- [Instructions to follow]: In the records that follow, skip the pictures and print everything else exactly.
Records to process below:
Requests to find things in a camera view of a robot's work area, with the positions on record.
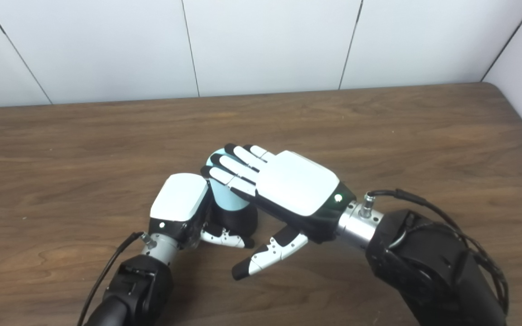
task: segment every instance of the silver cylindrical connector
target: silver cylindrical connector
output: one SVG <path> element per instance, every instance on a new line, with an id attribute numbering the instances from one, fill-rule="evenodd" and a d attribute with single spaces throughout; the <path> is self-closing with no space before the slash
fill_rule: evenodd
<path id="1" fill-rule="evenodd" d="M 364 217 L 364 219 L 369 219 L 372 216 L 372 207 L 375 200 L 375 197 L 369 196 L 367 193 L 364 195 L 364 203 L 358 211 L 361 217 Z"/>
<path id="2" fill-rule="evenodd" d="M 351 202 L 338 221 L 336 233 L 353 246 L 365 250 L 384 215 L 370 206 L 365 209 L 369 217 L 362 217 L 362 207 L 363 204 Z"/>
<path id="3" fill-rule="evenodd" d="M 159 235 L 158 233 L 153 233 L 149 236 L 149 239 L 153 241 L 155 245 L 150 248 L 149 245 L 146 244 L 142 250 L 142 254 L 146 254 L 147 256 L 160 260 L 166 265 L 170 265 L 176 253 L 180 250 L 178 242 L 167 235 Z"/>
<path id="4" fill-rule="evenodd" d="M 149 249 L 152 249 L 156 246 L 156 241 L 152 240 L 150 235 L 146 232 L 144 232 L 143 235 L 140 236 L 140 239 L 143 243 L 145 243 L 146 247 Z"/>

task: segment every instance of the cable connector
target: cable connector
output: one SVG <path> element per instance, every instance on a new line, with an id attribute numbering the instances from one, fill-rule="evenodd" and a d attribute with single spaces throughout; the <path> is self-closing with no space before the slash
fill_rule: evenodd
<path id="1" fill-rule="evenodd" d="M 146 232 L 143 232 L 142 235 L 140 236 L 140 239 L 142 240 L 143 243 L 145 243 L 146 247 L 150 249 L 153 249 L 156 247 L 157 243 L 156 241 L 154 241 L 150 235 Z"/>
<path id="2" fill-rule="evenodd" d="M 373 202 L 376 200 L 375 196 L 370 196 L 368 193 L 364 195 L 364 202 L 358 212 L 358 216 L 364 219 L 369 219 L 372 216 Z"/>

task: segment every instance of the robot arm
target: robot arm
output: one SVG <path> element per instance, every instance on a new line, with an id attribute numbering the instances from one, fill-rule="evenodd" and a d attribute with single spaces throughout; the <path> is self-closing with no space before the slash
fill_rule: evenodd
<path id="1" fill-rule="evenodd" d="M 83 323 L 87 305 L 107 269 L 134 240 L 144 243 L 141 254 L 120 264 L 102 302 L 87 326 L 151 326 L 164 308 L 173 288 L 170 264 L 179 250 L 195 248 L 199 241 L 238 248 L 252 248 L 253 241 L 210 221 L 212 192 L 207 181 L 190 173 L 171 175 L 158 193 L 151 210 L 148 233 L 133 233 L 108 262 L 78 322 Z"/>
<path id="2" fill-rule="evenodd" d="M 233 144 L 224 150 L 230 156 L 213 155 L 214 166 L 203 167 L 203 177 L 288 225 L 233 268 L 235 279 L 282 260 L 307 240 L 339 237 L 364 250 L 375 276 L 400 292 L 422 326 L 505 324 L 508 291 L 501 270 L 480 244 L 423 198 L 401 190 L 369 192 L 360 204 L 334 173 L 293 152 L 273 155 Z M 447 223 L 408 210 L 384 215 L 372 209 L 375 196 L 388 195 L 429 207 Z M 497 296 L 479 266 L 493 275 Z"/>

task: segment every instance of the light blue object
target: light blue object
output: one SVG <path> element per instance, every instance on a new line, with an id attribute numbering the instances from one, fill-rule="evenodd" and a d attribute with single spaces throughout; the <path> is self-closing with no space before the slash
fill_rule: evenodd
<path id="1" fill-rule="evenodd" d="M 227 154 L 224 149 L 220 149 L 218 151 L 215 151 L 213 154 L 223 154 L 229 157 L 232 157 L 234 159 L 237 159 L 236 157 Z M 214 167 L 215 164 L 211 162 L 211 157 L 207 159 L 207 165 L 210 167 Z M 211 182 L 211 189 L 213 190 L 213 196 L 215 197 L 215 202 L 217 205 L 226 210 L 226 211 L 238 211 L 240 209 L 245 208 L 247 205 L 249 205 L 248 201 L 245 201 L 241 199 L 239 196 L 231 192 L 229 188 L 224 186 L 223 184 L 220 184 L 217 180 L 210 179 Z"/>

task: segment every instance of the wood grain
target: wood grain
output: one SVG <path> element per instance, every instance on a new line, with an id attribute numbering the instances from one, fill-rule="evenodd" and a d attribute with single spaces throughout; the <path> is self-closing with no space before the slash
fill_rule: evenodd
<path id="1" fill-rule="evenodd" d="M 522 325 L 522 120 L 495 87 L 473 83 L 0 108 L 0 326 L 74 325 L 116 245 L 146 229 L 164 180 L 198 173 L 227 142 L 294 150 L 359 196 L 392 187 L 425 196 L 499 262 L 509 325 Z M 261 215 L 253 237 L 279 228 Z M 231 266 L 249 253 L 182 252 L 159 324 L 416 325 L 343 243 L 310 244 L 233 281 Z"/>
End of Records to process.
- [Result]:
Requests to find things in a camera view of a robot's work area, with the positions on record.
task: segment every instance of the silver cylindrical connector
target: silver cylindrical connector
output: one SVG <path> element per instance, every instance on a new line, with an id attribute numbering the instances from one, fill-rule="evenodd" and a d attribute with single spaces throughout; the <path> is self-closing with no space before the slash
fill_rule: evenodd
<path id="1" fill-rule="evenodd" d="M 364 217 L 364 219 L 369 219 L 372 216 L 372 207 L 375 200 L 375 197 L 369 196 L 367 193 L 364 195 L 364 203 L 358 211 L 361 217 Z"/>
<path id="2" fill-rule="evenodd" d="M 351 202 L 338 221 L 336 233 L 353 246 L 365 250 L 384 215 L 370 206 L 365 209 L 369 217 L 362 217 L 362 207 L 363 204 Z"/>
<path id="3" fill-rule="evenodd" d="M 159 235 L 158 233 L 153 233 L 149 236 L 149 239 L 153 241 L 155 245 L 150 248 L 149 245 L 146 244 L 142 250 L 142 254 L 146 254 L 147 256 L 160 260 L 166 265 L 170 265 L 176 253 L 180 250 L 178 242 L 167 235 Z"/>
<path id="4" fill-rule="evenodd" d="M 149 249 L 152 249 L 156 246 L 156 241 L 152 240 L 150 235 L 146 232 L 144 232 L 143 235 L 140 236 L 140 239 L 143 243 L 145 243 L 146 247 Z"/>

task: segment every instance of the cable connector
target: cable connector
output: one SVG <path> element per instance, every instance on a new line, with an id attribute numbering the instances from one, fill-rule="evenodd" and a d attribute with single spaces throughout; the <path> is self-closing with no space before the slash
fill_rule: evenodd
<path id="1" fill-rule="evenodd" d="M 146 232 L 143 232 L 142 235 L 140 236 L 140 239 L 142 240 L 143 243 L 145 243 L 146 247 L 150 249 L 153 249 L 156 247 L 157 243 L 156 241 L 154 241 L 150 235 Z"/>
<path id="2" fill-rule="evenodd" d="M 373 202 L 376 200 L 375 196 L 370 196 L 368 193 L 364 195 L 364 202 L 358 212 L 358 216 L 364 219 L 369 219 L 372 216 Z"/>

task: segment every instance of the robot arm
target: robot arm
output: one SVG <path> element per instance, every instance on a new line, with an id attribute numbering the instances from one, fill-rule="evenodd" and a d attribute with single spaces throughout; the <path> is self-closing with no space before the slash
fill_rule: evenodd
<path id="1" fill-rule="evenodd" d="M 83 323 L 87 305 L 107 269 L 134 240 L 144 243 L 141 254 L 120 264 L 102 302 L 87 326 L 151 326 L 164 308 L 173 288 L 170 264 L 179 250 L 195 248 L 199 241 L 238 248 L 252 248 L 253 241 L 210 221 L 212 192 L 207 181 L 190 173 L 171 175 L 158 193 L 151 210 L 148 233 L 133 233 L 108 262 L 78 322 Z"/>
<path id="2" fill-rule="evenodd" d="M 233 144 L 224 150 L 230 156 L 213 155 L 214 166 L 203 167 L 203 177 L 288 225 L 233 268 L 235 279 L 282 260 L 307 240 L 339 237 L 364 250 L 375 276 L 400 292 L 422 326 L 505 324 L 508 291 L 501 270 L 480 244 L 423 198 L 401 190 L 369 192 L 360 204 L 334 173 L 293 152 L 273 155 Z M 447 223 L 408 210 L 384 215 L 372 209 L 375 196 L 388 195 L 429 207 Z M 497 296 L 479 266 L 493 275 Z"/>

task: segment every instance of the light blue object
target: light blue object
output: one SVG <path> element per instance, every instance on a new line, with an id attribute numbering the instances from one, fill-rule="evenodd" and a d attribute with single spaces throughout; the <path> is self-closing with no space before the slash
fill_rule: evenodd
<path id="1" fill-rule="evenodd" d="M 227 154 L 224 149 L 220 149 L 218 151 L 215 151 L 213 154 L 223 154 L 229 157 L 232 157 L 234 159 L 237 159 L 236 157 Z M 214 167 L 215 164 L 211 162 L 211 157 L 207 159 L 207 165 L 210 167 Z M 211 182 L 211 189 L 213 190 L 213 196 L 215 197 L 215 202 L 217 205 L 226 210 L 226 211 L 238 211 L 240 209 L 245 208 L 247 205 L 249 205 L 248 201 L 245 201 L 241 199 L 239 196 L 231 192 L 229 188 L 224 186 L 223 184 L 220 184 L 217 180 L 210 179 Z"/>

task: segment every instance of the wood grain
target: wood grain
output: one SVG <path> element per instance, every instance on a new line, with an id attribute numbering the instances from one, fill-rule="evenodd" and a d attribute with single spaces throughout; the <path> is self-closing with no space before the slash
fill_rule: evenodd
<path id="1" fill-rule="evenodd" d="M 522 325 L 522 120 L 495 87 L 473 83 L 0 108 L 0 326 L 74 325 L 116 245 L 146 229 L 164 180 L 198 173 L 227 142 L 294 150 L 359 196 L 392 187 L 425 196 L 499 262 L 509 325 Z M 261 215 L 253 237 L 279 228 Z M 231 266 L 249 253 L 182 252 L 159 324 L 416 325 L 343 243 L 310 244 L 233 281 Z"/>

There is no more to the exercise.